*Exercise instructions*: Leave out the pictures and give back all the entries exactly as written.

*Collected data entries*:
====
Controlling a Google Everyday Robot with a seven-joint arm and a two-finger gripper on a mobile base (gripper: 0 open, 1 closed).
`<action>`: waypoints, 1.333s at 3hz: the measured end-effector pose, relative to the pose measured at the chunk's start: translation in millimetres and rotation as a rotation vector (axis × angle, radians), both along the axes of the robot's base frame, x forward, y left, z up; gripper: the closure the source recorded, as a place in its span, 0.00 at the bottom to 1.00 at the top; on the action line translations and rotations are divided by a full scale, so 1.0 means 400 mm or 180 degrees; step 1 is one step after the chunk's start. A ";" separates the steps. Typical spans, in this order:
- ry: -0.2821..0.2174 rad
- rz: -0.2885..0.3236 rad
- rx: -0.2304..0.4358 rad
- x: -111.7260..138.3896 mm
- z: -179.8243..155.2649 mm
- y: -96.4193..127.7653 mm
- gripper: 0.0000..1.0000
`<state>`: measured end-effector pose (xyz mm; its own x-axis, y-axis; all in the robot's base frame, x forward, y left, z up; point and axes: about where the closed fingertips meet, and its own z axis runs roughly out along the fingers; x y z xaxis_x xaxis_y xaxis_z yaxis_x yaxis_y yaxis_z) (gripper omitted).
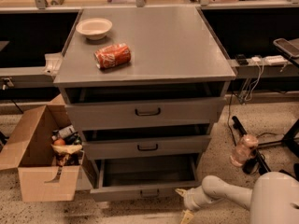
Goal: Close bottom drawer
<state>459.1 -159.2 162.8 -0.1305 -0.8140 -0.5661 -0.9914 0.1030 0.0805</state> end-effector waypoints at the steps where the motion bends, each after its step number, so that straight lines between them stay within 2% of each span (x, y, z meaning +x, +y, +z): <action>1: 0.0000 0.0000 0.0000 0.000 0.000 0.000 0.00; 2: -0.0056 -0.0128 -0.0037 0.025 0.004 -0.012 0.16; 3: -0.0171 -0.0435 -0.0011 0.072 0.022 -0.018 0.39; 4: -0.0255 -0.0649 -0.0039 0.121 0.022 -0.016 0.62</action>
Offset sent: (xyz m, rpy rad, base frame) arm 0.0302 -0.0173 0.0071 -0.0362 -0.0544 -0.1126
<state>507.5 -165.7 171.7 -0.2480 -0.7822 -0.5716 -0.9532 0.3024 -0.0003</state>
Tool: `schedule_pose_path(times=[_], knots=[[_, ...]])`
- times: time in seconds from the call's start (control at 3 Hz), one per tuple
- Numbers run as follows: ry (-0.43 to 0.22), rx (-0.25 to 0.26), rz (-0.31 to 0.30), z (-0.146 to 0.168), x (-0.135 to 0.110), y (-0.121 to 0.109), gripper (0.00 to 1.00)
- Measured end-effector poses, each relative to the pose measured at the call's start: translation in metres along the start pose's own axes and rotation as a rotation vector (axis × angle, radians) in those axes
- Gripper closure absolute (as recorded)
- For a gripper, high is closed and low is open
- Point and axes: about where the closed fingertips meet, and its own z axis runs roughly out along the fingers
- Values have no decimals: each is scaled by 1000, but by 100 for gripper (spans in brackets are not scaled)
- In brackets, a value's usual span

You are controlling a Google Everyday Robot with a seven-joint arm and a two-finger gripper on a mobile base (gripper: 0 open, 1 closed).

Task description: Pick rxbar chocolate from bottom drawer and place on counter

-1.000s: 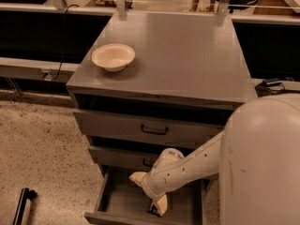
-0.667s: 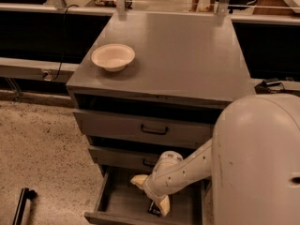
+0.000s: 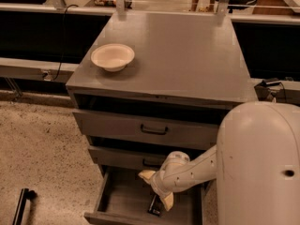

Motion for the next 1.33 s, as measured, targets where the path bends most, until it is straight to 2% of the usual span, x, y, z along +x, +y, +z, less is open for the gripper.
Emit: schedule_pose_path(times=[0.33,0.67,1.0,1.33], knots=[[-6,73,-17,31,24,8,0],[-17,135,-141,55,28,18,0],[-2,143,-222,59,30,22,0],[-2,143,-221,59,30,21,0]])
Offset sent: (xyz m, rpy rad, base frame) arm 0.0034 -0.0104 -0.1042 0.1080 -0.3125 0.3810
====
*Answer to the problem*:
Controlling a Google Everyday Robot with a seven-joint arm and a two-finger gripper on a mobile base (gripper: 0 open, 1 closed).
`<action>`: waypoints, 1.333s at 3hz: the measured end-effector pose, relative to the pose measured at the chunk's start: translation in millimetres and rotation as a rotation vector (axis × angle, radians), both along the axes of the robot's base frame, x forward, y left, z up; gripper: the closure the source recorded, as a place in its span, 0.00 at the bottom to 1.00 at the top; on the action line translations and rotations are divided by a full scale, so 1.0 means 400 mm or 180 degrees; step 1 is one step after the chunk's start. A ";" separates the steps. Typical spans, in this order:
- ry: -0.2821..0.2174 rad
- rz: -0.2885..0.3236 rad
- rx: -0.2304..0.4358 rad
- x: -111.7260..138.3896 mm
- z: -179.8243..155.2649 mm
- y: -96.4193..127.7653 mm
- gripper: 0.0000..1.0000
`<state>`: measured end-effector pose (xyz mm; its own x-axis, y-axis; all in the robot's base frame, x forward, y left, z up; point and axes: about where the closed fingertips meet, and its own z axis runs roughly out along the fingers; x y z xaxis_x xaxis_y xaxis_z yaxis_x yaxis_y yaxis_z) (gripper omitted).
Goal: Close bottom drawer
<state>459.1 -159.2 162.8 -0.1305 -0.8140 -0.5661 -0.9914 0.1030 0.0805</state> end-effector waypoints at the steps where the motion bends, each after its step number, so that straight lines between them stay within 2% of each span (x, y, z meaning +x, +y, +z): <action>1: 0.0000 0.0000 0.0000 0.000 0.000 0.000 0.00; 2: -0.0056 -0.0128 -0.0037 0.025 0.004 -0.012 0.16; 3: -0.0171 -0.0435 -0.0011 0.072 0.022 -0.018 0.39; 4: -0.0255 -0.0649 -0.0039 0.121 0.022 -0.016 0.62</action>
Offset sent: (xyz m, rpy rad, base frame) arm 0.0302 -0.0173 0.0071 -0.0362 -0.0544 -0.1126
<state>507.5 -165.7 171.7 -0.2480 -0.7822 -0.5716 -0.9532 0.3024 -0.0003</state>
Tool: `schedule_pose_path(times=[_], knots=[[_, ...]])`
- times: time in seconds from the call's start (control at 3 Hz), one per tuple
- Numbers run as follows: ry (-0.43 to 0.22), rx (-0.25 to 0.26), rz (-0.31 to 0.30), z (-0.146 to 0.168), x (-0.135 to 0.110), y (-0.121 to 0.109), gripper (0.00 to 1.00)
- Measured end-effector poses, each relative to the pose measured at the call's start: translation in metres along the start pose's own axes and rotation as a rotation vector (axis × angle, radians) in those axes
- Gripper closure absolute (as recorded)
- For a gripper, high is closed and low is open
- Point and axes: about where the closed fingertips meet, and its own z axis runs roughly out along the fingers
- Values have no decimals: each is scaled by 1000, but by 100 for gripper (spans in brackets are not scaled)
- In brackets, a value's usual span

You are controlling a Google Everyday Robot with a seven-joint arm and a two-finger gripper on a mobile base (gripper: 0 open, 1 closed).

Task description: Pick rxbar chocolate from bottom drawer and place on counter

-1.000s: 
-0.667s: 
+0.000s: 

Motion for the next 1.33 s, as measured, targets where the path bends most, until it is straight to 2% of the usual span, x, y, z along +x, +y, +z, less is open for the gripper.
Emit: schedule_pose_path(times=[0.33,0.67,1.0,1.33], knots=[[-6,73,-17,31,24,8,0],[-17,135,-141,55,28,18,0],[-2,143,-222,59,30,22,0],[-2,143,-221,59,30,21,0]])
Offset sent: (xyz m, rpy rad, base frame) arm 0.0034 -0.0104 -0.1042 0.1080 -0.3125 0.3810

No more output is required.